_What to work on_
Reprint all of the data below exactly as shown and skip every image.

_The data_
# # # # #

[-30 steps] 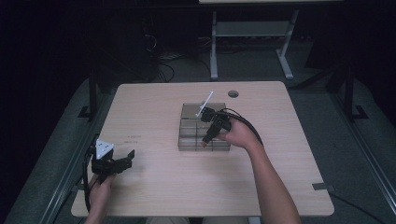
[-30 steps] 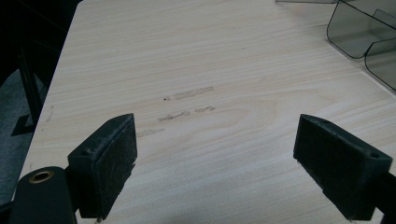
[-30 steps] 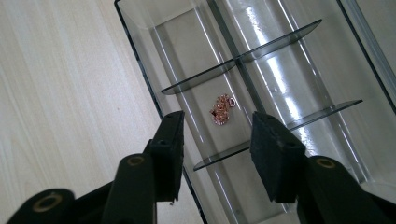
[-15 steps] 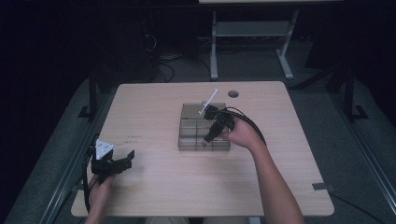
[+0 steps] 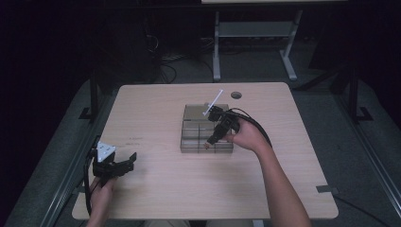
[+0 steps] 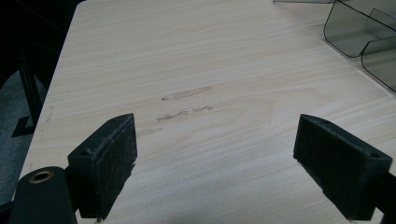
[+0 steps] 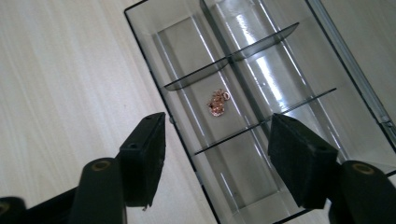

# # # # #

_Task solution_
[-30 steps] 
[-30 steps] 
[-30 steps] 
[-15 steps] 
[+0 steps] 
[+0 steps] 
[+0 steps] 

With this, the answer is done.